Über das Reden mit den anderen verging die Zeit. 8 Uhr. Wir standen an einer Reihe Gehwegplatten. Die Startlinie. Stefan sprach: You are all crazy, good luck. Und wir liefen. So kann ein Start auch gehen. Die Strecke durch die Stadt war so was von wenig klar für mich, dass ich dem Pulk folgte. Ich wollte bis zum platten Land dran bleiben. Gut so. Die ersten verhoppelten kamen uns schon kurz nach dem Start entgegen. Hier lies ich den Pulk ziehen.
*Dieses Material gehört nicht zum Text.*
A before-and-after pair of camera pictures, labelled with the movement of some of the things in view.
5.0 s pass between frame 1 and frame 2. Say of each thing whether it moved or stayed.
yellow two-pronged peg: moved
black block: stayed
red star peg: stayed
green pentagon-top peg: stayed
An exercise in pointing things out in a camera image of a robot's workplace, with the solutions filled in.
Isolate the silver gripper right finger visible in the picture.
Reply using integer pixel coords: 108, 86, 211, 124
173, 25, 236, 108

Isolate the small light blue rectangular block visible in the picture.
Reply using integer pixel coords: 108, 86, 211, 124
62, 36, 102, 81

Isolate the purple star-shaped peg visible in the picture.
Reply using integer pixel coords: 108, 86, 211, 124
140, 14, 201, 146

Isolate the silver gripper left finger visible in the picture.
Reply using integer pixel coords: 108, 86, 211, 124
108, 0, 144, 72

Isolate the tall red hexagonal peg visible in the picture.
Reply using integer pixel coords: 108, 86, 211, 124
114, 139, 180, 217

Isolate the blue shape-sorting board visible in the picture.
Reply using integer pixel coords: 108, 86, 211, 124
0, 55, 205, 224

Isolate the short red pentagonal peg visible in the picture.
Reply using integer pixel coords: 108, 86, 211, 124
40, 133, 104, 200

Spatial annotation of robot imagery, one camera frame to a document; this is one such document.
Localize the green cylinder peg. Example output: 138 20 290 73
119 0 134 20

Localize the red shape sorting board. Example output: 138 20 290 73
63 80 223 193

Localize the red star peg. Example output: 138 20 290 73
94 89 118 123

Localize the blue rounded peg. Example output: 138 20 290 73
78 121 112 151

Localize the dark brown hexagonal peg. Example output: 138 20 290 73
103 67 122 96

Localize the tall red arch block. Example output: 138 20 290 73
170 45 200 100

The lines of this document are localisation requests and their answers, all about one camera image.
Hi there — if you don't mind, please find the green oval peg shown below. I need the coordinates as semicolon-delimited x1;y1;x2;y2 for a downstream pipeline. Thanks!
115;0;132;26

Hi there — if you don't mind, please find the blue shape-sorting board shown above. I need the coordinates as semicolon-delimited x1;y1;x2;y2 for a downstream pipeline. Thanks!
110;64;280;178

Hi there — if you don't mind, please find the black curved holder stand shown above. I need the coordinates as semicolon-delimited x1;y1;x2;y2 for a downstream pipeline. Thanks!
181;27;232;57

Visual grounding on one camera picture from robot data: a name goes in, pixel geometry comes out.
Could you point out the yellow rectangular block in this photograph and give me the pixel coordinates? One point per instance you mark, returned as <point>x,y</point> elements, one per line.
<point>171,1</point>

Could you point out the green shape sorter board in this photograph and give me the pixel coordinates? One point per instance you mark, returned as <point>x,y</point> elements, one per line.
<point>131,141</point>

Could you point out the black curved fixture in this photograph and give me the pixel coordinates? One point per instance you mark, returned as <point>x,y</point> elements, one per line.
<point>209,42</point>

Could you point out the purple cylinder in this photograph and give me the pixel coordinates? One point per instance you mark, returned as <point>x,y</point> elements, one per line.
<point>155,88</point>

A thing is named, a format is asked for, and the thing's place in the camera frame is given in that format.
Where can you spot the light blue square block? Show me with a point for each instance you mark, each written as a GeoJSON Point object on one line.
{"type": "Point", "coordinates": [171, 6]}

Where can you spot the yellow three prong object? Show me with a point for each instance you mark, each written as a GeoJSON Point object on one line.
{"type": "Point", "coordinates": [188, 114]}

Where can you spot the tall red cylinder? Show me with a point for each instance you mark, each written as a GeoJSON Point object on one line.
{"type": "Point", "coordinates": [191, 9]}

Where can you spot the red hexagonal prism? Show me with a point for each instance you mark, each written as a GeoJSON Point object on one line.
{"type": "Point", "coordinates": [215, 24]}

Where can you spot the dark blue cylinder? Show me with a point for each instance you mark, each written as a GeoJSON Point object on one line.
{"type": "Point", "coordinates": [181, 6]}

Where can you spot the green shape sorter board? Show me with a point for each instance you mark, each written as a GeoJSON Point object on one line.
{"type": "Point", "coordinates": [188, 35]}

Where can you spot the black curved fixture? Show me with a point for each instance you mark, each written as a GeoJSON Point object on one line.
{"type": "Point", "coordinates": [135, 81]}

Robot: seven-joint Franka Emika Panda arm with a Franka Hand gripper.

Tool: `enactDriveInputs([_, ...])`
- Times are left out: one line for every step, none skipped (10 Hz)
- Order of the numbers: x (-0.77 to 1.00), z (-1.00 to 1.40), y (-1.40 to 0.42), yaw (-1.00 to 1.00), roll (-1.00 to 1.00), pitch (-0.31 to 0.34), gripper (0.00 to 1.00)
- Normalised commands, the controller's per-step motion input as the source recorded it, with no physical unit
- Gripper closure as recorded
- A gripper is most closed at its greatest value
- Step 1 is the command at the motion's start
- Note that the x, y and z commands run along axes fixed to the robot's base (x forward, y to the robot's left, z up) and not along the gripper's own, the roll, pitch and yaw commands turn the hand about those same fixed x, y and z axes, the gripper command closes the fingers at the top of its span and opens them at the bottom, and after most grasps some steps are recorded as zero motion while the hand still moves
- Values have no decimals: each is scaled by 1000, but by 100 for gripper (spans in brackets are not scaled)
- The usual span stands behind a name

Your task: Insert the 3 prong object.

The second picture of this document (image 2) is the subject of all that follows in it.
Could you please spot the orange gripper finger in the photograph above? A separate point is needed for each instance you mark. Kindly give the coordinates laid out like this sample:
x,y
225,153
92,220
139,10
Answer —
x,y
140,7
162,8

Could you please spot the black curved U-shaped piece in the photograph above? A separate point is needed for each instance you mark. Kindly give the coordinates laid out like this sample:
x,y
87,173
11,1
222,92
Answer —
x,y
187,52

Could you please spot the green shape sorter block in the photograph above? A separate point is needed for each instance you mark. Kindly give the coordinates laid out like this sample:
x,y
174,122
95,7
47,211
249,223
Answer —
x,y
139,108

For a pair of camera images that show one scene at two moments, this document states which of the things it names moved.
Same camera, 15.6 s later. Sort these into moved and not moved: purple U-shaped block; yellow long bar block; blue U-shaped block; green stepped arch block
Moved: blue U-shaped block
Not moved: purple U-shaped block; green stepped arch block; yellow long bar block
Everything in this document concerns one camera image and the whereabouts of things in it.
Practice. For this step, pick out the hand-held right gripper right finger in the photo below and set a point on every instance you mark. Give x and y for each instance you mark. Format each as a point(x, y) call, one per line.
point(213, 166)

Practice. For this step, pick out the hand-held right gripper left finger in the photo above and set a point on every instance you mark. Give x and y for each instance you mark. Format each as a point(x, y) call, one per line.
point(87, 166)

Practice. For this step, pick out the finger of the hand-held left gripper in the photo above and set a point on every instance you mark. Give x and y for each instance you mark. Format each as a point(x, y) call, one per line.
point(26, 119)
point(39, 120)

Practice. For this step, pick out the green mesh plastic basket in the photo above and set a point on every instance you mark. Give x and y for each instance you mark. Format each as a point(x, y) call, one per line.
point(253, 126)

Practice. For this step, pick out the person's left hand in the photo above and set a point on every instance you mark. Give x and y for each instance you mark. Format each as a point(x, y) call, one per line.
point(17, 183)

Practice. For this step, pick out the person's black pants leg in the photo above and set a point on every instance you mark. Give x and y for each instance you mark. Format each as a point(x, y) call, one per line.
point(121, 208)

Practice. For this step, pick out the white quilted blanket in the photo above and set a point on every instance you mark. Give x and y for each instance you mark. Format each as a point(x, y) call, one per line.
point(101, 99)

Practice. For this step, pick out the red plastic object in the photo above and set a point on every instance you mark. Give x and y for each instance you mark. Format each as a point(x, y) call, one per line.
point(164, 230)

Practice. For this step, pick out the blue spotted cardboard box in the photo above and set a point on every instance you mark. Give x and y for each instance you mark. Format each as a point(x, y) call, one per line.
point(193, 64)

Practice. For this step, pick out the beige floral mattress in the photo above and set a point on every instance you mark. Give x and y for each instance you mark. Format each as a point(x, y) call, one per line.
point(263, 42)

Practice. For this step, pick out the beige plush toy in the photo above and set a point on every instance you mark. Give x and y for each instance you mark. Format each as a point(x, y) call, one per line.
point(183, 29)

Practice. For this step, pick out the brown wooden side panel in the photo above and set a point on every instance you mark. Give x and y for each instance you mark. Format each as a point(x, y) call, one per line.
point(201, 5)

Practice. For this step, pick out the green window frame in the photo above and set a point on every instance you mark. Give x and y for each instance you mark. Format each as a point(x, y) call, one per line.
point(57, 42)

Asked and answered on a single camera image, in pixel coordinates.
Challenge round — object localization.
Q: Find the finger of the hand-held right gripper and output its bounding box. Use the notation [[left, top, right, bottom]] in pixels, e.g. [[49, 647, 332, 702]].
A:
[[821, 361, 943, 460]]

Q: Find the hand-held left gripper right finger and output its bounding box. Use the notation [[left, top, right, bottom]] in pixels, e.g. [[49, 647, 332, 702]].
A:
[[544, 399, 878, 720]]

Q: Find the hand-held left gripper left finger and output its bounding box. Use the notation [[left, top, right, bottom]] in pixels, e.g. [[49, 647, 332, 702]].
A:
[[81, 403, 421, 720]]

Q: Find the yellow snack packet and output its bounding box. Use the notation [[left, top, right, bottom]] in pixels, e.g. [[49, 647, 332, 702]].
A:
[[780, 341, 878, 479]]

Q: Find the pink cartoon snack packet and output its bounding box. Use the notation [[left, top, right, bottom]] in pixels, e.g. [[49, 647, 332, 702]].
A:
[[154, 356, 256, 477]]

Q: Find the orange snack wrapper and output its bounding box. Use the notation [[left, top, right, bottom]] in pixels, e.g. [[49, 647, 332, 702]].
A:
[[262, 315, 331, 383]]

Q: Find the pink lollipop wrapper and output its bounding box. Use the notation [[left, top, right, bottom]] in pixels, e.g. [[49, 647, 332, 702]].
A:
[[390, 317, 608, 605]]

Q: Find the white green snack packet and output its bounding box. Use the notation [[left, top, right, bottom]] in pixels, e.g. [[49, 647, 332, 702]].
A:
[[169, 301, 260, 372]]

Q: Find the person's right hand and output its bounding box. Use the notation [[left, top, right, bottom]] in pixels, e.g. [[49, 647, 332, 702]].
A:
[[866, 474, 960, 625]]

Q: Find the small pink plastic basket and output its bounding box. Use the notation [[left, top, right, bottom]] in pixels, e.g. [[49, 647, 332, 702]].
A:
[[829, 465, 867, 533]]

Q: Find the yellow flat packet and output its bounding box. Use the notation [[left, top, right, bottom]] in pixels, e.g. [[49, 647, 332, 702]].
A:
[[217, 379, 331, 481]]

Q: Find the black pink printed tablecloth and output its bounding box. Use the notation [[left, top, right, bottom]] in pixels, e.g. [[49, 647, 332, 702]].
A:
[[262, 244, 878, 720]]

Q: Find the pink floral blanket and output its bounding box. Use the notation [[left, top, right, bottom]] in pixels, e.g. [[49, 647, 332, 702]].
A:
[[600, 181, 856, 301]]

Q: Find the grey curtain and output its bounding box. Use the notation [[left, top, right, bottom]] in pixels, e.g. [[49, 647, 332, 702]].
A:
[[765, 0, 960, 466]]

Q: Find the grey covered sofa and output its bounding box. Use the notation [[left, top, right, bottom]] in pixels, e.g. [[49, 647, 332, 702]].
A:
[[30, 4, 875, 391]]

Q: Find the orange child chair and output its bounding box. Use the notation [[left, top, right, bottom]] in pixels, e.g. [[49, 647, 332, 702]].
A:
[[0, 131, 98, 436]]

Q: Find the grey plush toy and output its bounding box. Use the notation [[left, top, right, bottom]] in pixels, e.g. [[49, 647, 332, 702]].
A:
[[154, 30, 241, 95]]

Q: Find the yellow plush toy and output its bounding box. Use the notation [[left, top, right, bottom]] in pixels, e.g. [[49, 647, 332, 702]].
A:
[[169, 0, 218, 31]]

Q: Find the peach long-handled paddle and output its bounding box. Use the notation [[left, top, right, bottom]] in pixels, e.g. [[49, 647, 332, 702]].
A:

Ich war eh zu flott gewesen. 6:30. Das war nicht der Plan. Ich sah aber noch Leute und musste nicht viel navigieren. Es nieselt mehr und ab und zu ging es mal durch Gras. Nasses Gras. Nieselte ja. Schuhe in Gamaschen (Danke Tessa!). Dennoch fand Wasser in ausreichender Menge den Weg in den Schuh. Die Socken - obwohl aus high tech Faser - wurden erst feucht, dann naß. Die Haut – auf keine Fall high tech – nahm die Feuchtigkeit dankend an, warf Falten und löste sich spontan vom drunter liegenden Gewebe ab. Blasen. Schön. Was ein Glück, dass wir schon 15km hinter uns hatten. Gleich zu Anfang wäre ja doof gewesen *grins*. Also lagen ca. 135km mit herum vagbundierenden Hautfetzen an den Füssen vor mir. Man gönnt sich ja sonst nichts. 25km. Ich war alle. Die Luft war raus. Zum warum kommen wir noch im Abschnitt Strecke. Hier halten wir einfach mal fest: Exakt nach dem Wochentrainingsumfang schlug die Denkfalle zu. Ich hatte das Gefühl alle zu sein.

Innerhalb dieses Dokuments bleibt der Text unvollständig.